* WORK INSTRUCTION
Transcribe exactly the lines that fall between the one holding "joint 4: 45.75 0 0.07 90" and the one holding "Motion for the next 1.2", inclusive, from the entries below.

INFORMATION PROVIDED section start

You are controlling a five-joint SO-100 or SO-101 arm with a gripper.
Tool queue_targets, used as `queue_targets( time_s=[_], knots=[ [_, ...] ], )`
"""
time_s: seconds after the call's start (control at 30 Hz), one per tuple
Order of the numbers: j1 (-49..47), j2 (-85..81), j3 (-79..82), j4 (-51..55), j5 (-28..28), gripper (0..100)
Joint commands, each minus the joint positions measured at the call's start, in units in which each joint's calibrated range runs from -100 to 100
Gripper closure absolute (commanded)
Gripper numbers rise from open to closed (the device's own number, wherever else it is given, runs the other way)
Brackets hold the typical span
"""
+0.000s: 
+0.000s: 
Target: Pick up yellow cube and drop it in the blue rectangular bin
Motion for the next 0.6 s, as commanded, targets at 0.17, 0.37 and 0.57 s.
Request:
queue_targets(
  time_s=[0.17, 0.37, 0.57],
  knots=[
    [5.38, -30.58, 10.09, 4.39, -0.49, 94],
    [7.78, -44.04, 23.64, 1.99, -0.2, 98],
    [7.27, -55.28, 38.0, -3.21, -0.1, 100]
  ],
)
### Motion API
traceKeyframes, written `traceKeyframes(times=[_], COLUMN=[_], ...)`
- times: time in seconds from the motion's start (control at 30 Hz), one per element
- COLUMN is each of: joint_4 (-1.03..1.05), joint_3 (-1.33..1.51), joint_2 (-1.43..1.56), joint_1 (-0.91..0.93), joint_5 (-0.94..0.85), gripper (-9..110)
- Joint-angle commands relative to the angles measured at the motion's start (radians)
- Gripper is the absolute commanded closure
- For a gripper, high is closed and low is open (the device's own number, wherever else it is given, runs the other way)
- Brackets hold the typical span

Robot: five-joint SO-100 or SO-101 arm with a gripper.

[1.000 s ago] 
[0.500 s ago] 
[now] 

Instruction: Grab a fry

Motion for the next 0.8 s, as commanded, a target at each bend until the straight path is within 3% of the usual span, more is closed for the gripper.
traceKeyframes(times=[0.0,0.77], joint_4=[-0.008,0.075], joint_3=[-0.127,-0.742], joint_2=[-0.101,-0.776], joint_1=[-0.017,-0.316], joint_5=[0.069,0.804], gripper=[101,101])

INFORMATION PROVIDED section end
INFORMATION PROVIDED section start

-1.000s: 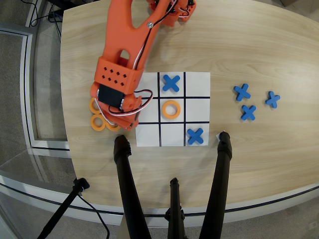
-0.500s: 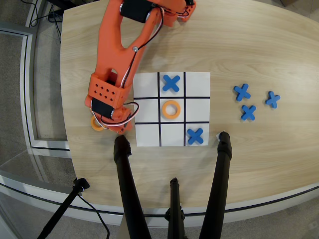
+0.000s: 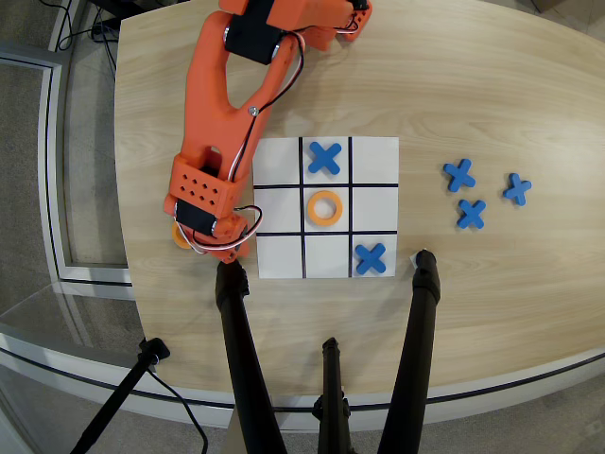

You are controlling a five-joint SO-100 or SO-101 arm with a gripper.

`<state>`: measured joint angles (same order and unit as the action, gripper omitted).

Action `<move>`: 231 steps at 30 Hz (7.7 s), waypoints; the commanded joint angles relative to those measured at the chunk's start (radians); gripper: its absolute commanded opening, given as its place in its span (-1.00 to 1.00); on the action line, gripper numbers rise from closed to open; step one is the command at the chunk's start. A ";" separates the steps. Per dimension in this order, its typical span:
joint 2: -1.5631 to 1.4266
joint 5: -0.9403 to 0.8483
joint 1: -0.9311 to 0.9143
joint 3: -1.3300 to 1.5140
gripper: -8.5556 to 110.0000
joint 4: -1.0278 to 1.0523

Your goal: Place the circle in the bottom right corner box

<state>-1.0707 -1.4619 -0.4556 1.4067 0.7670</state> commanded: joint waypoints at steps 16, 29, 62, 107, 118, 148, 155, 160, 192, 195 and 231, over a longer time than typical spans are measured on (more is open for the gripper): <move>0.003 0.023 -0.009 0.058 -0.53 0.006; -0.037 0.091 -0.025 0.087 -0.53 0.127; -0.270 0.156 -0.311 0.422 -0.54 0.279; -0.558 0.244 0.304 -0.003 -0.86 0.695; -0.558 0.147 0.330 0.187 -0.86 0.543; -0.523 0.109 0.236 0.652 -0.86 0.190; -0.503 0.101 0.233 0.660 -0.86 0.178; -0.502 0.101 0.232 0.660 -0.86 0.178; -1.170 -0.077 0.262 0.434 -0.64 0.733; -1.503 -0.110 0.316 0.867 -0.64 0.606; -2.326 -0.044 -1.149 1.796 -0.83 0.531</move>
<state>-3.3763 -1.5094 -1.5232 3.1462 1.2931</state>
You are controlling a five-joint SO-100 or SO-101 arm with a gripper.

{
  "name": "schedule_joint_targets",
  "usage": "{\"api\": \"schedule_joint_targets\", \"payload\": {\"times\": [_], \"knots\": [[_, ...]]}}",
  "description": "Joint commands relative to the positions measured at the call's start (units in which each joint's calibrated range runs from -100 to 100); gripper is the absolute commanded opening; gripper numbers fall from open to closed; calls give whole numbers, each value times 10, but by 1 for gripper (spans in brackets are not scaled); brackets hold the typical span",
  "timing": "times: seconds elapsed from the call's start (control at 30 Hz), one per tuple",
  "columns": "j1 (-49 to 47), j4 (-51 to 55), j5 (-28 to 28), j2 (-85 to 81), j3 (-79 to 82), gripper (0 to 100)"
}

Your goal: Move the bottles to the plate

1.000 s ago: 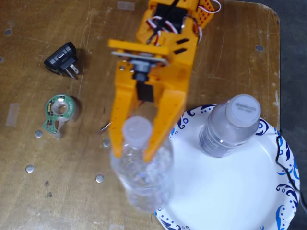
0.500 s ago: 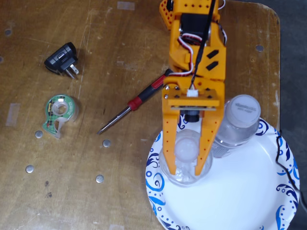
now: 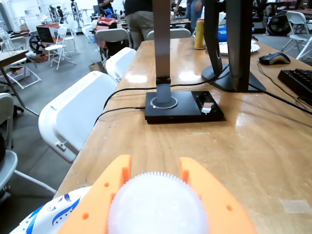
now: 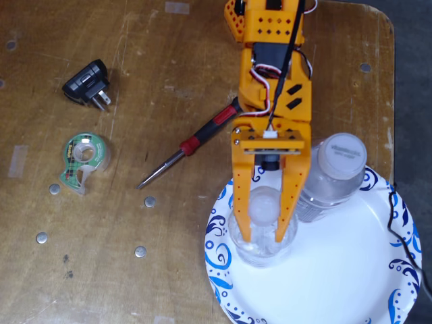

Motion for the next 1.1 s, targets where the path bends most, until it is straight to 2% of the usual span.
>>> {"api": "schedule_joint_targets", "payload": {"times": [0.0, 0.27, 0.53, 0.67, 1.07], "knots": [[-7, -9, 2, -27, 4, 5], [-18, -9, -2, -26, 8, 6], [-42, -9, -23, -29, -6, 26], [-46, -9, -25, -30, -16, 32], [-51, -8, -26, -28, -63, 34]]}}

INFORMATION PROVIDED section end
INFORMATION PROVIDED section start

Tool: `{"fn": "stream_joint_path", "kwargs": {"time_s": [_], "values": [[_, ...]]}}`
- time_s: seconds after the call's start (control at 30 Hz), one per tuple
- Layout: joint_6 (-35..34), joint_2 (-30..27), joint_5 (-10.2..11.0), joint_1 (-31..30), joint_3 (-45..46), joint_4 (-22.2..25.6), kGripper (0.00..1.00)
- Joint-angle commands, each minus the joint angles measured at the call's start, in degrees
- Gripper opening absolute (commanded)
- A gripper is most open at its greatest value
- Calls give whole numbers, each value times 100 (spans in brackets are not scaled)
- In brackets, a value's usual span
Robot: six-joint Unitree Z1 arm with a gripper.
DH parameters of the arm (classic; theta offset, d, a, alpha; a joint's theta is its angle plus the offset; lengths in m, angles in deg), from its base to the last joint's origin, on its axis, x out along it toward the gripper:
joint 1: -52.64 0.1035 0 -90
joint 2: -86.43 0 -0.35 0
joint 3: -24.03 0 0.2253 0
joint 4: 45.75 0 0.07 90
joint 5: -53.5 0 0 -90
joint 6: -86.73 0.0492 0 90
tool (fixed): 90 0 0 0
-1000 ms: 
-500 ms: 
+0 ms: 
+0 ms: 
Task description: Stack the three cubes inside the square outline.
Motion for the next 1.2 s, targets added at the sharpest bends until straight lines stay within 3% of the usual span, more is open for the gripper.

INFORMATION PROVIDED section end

* REPLY
joint 4: 45.75 0 0.07 90
joint 5: -53.5 0 0 -90
joint 6: -86.73 0.0492 0 90
tool (fixed): 90 0 0 0
-1000 ms: 
-500 ms: 
+0 ms: 
+0 ms: 
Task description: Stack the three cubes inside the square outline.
Motion for the next 1.2 s, targets added at the sharpest bends until straight lines stay within 3% of the usual span, more is open for the gripper.

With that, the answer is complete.